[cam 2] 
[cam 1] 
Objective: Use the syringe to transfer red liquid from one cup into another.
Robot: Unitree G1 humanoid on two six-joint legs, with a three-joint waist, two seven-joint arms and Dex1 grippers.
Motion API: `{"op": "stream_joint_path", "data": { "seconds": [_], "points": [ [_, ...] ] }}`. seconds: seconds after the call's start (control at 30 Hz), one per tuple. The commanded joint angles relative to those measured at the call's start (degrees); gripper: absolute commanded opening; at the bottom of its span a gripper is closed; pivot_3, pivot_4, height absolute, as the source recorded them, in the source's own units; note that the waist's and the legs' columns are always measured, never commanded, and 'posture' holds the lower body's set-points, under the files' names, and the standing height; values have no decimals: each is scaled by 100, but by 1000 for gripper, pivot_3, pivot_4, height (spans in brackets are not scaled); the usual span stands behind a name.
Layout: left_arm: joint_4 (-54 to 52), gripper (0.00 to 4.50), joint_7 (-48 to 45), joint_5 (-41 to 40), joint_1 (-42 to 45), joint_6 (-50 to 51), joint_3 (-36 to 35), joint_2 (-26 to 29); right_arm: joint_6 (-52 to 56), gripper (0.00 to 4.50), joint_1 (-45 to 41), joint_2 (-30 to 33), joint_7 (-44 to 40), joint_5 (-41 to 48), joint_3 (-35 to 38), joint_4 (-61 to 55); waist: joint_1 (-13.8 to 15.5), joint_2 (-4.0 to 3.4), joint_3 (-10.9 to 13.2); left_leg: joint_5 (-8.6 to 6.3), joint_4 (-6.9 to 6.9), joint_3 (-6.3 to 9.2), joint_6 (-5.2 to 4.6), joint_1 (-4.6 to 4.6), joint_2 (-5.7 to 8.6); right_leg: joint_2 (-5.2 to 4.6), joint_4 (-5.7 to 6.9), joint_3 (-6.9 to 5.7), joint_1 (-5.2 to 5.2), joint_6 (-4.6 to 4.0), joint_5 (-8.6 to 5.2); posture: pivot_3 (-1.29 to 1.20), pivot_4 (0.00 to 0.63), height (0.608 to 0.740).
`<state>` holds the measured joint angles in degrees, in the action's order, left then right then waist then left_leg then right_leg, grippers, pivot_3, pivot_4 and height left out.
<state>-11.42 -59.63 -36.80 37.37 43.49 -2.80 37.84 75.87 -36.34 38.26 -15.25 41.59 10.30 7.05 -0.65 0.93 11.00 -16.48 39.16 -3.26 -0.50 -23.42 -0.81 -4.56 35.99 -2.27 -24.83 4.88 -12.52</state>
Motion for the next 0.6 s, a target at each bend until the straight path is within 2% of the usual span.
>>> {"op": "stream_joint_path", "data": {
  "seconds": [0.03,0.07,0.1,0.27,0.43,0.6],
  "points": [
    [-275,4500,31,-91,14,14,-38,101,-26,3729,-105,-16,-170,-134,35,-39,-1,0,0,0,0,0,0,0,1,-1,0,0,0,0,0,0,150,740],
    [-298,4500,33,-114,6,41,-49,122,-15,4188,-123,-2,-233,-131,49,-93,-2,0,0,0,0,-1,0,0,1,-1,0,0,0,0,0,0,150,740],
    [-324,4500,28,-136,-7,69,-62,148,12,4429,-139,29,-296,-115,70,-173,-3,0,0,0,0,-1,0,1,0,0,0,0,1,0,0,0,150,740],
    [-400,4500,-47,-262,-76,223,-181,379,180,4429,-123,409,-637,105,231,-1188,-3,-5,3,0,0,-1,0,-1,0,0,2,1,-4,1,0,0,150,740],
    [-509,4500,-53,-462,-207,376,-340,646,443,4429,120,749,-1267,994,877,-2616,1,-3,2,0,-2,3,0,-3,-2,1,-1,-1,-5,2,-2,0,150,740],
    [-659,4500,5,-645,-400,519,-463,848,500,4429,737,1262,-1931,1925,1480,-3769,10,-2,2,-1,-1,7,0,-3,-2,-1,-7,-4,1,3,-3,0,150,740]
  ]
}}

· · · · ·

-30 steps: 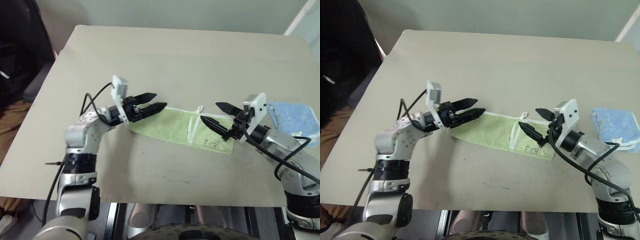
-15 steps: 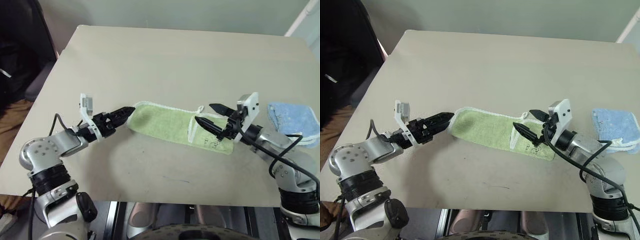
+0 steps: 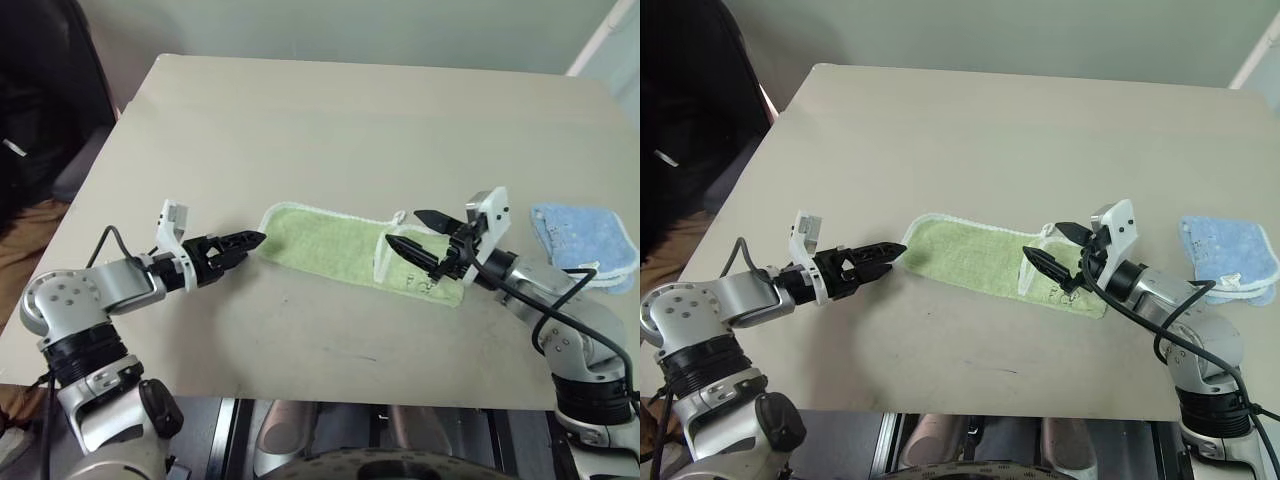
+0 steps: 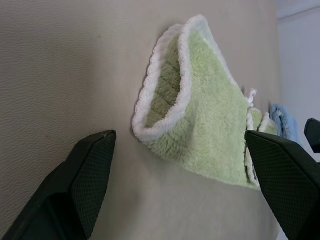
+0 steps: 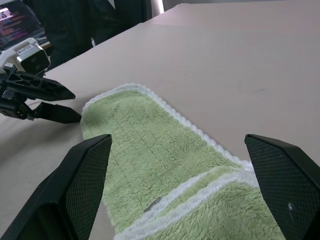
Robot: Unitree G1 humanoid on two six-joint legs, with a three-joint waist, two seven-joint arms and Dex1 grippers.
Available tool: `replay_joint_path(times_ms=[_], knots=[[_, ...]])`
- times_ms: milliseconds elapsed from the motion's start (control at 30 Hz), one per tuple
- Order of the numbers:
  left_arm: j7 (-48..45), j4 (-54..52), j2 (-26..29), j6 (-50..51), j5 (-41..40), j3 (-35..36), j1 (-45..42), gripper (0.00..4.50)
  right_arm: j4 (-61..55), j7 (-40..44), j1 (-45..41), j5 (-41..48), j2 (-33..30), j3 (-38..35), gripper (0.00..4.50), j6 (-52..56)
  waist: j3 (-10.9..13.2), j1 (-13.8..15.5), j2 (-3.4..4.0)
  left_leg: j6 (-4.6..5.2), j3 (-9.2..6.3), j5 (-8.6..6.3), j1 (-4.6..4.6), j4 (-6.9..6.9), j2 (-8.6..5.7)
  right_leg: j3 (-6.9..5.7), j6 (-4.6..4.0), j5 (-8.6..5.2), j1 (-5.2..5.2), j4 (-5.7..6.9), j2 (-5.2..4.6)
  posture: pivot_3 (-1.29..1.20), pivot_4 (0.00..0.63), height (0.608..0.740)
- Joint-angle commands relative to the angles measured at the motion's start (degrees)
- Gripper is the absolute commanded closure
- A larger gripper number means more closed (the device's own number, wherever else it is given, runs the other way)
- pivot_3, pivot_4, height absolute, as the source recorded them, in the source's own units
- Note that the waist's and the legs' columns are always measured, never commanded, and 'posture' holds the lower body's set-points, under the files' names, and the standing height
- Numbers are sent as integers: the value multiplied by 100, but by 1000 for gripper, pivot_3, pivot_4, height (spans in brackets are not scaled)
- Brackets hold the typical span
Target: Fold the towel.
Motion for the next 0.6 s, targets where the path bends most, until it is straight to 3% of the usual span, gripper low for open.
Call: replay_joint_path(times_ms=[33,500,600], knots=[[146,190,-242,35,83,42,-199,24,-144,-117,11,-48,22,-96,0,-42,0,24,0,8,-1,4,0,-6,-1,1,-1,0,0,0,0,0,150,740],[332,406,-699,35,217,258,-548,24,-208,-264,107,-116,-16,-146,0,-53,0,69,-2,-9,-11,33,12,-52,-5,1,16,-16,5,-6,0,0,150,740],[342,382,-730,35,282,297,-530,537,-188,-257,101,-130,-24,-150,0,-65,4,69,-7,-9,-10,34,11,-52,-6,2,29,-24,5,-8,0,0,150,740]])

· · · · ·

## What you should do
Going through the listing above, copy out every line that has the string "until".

## Output for this exercise
Motion for the next 0.6 s, a target at each bend until the straight path is within 2% of the usual span.
Motion for the next 0.6 s, targets where the path bends most, until it is straight to 3% of the usual span, gripper low for open.

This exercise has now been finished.